Task objective: Nothing is to be altered; the data must be repeated exactly.

Information provided:
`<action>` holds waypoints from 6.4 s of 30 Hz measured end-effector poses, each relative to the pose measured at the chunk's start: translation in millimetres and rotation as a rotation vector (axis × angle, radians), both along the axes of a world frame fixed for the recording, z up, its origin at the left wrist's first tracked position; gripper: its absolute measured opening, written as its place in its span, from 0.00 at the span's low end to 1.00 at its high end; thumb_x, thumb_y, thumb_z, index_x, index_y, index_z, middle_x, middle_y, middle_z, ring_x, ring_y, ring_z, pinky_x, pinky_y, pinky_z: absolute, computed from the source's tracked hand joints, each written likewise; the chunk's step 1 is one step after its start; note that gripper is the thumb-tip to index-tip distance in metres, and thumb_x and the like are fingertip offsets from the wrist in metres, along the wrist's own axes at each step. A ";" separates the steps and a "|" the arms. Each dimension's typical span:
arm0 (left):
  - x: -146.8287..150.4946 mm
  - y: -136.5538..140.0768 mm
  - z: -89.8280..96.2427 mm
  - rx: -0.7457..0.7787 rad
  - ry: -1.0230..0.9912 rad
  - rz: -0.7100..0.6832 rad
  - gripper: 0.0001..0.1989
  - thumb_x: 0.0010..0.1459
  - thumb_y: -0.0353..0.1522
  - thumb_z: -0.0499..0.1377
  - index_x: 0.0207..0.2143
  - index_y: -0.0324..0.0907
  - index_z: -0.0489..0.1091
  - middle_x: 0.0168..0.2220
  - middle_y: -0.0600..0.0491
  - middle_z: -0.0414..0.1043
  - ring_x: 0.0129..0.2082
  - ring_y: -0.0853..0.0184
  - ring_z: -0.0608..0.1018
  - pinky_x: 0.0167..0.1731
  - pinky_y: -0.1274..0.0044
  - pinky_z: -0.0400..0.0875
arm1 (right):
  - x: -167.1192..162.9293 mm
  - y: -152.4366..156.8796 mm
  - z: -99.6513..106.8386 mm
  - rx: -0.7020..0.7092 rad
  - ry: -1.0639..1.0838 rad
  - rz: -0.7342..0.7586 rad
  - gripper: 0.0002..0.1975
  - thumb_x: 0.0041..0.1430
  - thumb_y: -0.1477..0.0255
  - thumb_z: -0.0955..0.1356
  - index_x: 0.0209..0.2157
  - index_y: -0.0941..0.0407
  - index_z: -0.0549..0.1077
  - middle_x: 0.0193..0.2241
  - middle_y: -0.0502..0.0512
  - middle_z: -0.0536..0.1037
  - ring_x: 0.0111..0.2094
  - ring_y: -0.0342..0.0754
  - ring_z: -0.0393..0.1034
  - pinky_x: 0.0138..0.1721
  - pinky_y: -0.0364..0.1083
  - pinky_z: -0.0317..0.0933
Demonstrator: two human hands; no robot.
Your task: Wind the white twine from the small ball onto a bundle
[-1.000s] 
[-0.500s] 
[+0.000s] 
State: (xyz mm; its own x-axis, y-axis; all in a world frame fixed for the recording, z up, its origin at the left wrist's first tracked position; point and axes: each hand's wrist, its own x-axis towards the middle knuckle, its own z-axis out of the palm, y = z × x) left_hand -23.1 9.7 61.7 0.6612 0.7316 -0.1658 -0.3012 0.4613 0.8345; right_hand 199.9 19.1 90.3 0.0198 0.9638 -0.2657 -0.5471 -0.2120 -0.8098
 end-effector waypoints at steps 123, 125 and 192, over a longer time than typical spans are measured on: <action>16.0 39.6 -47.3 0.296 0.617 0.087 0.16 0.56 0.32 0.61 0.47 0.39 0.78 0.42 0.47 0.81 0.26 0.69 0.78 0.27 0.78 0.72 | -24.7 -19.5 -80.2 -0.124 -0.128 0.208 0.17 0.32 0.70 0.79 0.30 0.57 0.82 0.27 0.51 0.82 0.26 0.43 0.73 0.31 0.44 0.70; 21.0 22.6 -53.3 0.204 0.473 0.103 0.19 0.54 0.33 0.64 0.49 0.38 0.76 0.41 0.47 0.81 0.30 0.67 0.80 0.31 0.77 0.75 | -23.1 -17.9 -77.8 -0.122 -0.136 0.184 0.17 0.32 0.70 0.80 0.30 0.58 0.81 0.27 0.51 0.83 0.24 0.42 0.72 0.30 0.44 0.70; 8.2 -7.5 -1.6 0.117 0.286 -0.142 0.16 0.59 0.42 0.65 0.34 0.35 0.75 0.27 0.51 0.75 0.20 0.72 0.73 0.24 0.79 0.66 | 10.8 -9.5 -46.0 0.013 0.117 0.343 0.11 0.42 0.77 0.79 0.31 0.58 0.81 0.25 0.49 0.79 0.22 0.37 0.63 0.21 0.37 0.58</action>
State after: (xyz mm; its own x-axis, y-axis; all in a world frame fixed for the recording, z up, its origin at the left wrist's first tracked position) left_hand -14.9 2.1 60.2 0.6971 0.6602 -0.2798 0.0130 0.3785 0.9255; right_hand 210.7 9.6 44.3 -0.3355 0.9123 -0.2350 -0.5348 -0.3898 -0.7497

Response:
`<action>` holds waypoints from 6.4 s of 30 Hz measured end-effector poses, each relative to the pose measured at the chunk's start: translation in millimetres and rotation as a rotation vector (axis × angle, radians), both along the axes of a world frame fixed for the recording, z up, its origin at the left wrist's first tracked position; gripper: its absolute measured opening, written as its place in its span, from 0.00 at the span's low end to 1.00 at its high end; thumb_x, thumb_y, thumb_z, index_x, index_y, index_z, middle_x, middle_y, middle_z, ring_x, ring_y, ring_z, pinky_x, pinky_y, pinky_z: absolute, computed from the source's tracked hand joints, each written likewise; the chunk's step 1 is one step after its start; note that gripper is the thumb-tip to index-tip distance in metres, and thumb_x and the like are fingertip offsets from the wrist in metres, along the wrist's own axes at each step. A ";" separates the steps and a "|" the arms. Each dimension's typical span:
arm0 (left):
  - x: -146.8287..150.4946 mm
  - y: -136.5538..140.0768 mm
  - z: -89.8280..96.2427 mm
  - rx: -0.7457..0.7787 rad
  - ry: -1.0230..0.9912 rad
  - rz: -0.7100..0.6832 rad
  - gripper: 0.0001..0.1989
  - thumb_x: 0.0010..0.1459
  - thumb_y: -0.0353..0.1522
  - thumb_z: -0.0499..0.1377
  - index_x: 0.0207..0.2143
  - index_y: -0.0324..0.0907
  - index_z: -0.0489..0.1091
  - middle_x: 0.0168..0.2220
  - middle_y: -0.0600..0.0491
  - middle_z: -0.0414..0.1043
  - ring_x: 0.0129..0.2082
  - ring_y: -0.0853..0.0184
  - ring_z: -0.0608..0.1018
  - pinky_x: 0.0167..0.1731
  - pinky_y: -0.1274..0.0044
  - pinky_z: -0.0400..0.0875
arm1 (right):
  - x: -167.1192..162.9293 mm
  - y: -152.4366..156.8796 mm
  - z: -99.6513..106.8386 mm
  - rx: -0.7020..0.7092 rad
  - ry: -1.0639..1.0838 rad
  - rz: -0.7342..0.7586 rad
  - gripper: 0.0002..0.1975
  - thumb_x: 0.0041..0.1430
  - thumb_y: -0.1477..0.0255
  - thumb_z: -0.0955..0.1356
  - index_x: 0.0209..0.2157
  - index_y: -0.0941..0.0407
  - index_z: -0.0549..0.1077
  - middle_x: 0.0193..0.2241
  - middle_y: -0.0502..0.0512
  - middle_z: -0.0536..0.1037
  - ring_x: 0.0111..0.2094
  - ring_y: -0.0342..0.0754
  - ring_z: -0.0393..0.1034
  - pinky_x: 0.0138..0.1721
  - pinky_y: -0.0364..0.1083
  - pinky_z: -0.0317..0.0933
Demonstrator: two human hands; no robot.
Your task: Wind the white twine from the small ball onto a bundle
[-1.000s] 
[-0.500s] 
[+0.000s] 
State: (xyz mm; its own x-axis, y-axis; all in a world frame fixed for the recording, z up, its origin at the left wrist's first tracked position; point and axes: each hand's wrist, its own x-axis towards the middle knuckle, its own z-axis out of the palm, y = z × x) left_hand -23.1 9.7 61.7 0.6612 0.7316 -0.1658 -0.3012 0.4613 0.8345; right_hand 199.9 19.1 90.3 0.0198 0.9638 -0.2657 -0.5471 -0.2120 -0.8098
 end-effector waypoints at steps 123, 125 and 192, over a longer time than typical spans are measured on: <action>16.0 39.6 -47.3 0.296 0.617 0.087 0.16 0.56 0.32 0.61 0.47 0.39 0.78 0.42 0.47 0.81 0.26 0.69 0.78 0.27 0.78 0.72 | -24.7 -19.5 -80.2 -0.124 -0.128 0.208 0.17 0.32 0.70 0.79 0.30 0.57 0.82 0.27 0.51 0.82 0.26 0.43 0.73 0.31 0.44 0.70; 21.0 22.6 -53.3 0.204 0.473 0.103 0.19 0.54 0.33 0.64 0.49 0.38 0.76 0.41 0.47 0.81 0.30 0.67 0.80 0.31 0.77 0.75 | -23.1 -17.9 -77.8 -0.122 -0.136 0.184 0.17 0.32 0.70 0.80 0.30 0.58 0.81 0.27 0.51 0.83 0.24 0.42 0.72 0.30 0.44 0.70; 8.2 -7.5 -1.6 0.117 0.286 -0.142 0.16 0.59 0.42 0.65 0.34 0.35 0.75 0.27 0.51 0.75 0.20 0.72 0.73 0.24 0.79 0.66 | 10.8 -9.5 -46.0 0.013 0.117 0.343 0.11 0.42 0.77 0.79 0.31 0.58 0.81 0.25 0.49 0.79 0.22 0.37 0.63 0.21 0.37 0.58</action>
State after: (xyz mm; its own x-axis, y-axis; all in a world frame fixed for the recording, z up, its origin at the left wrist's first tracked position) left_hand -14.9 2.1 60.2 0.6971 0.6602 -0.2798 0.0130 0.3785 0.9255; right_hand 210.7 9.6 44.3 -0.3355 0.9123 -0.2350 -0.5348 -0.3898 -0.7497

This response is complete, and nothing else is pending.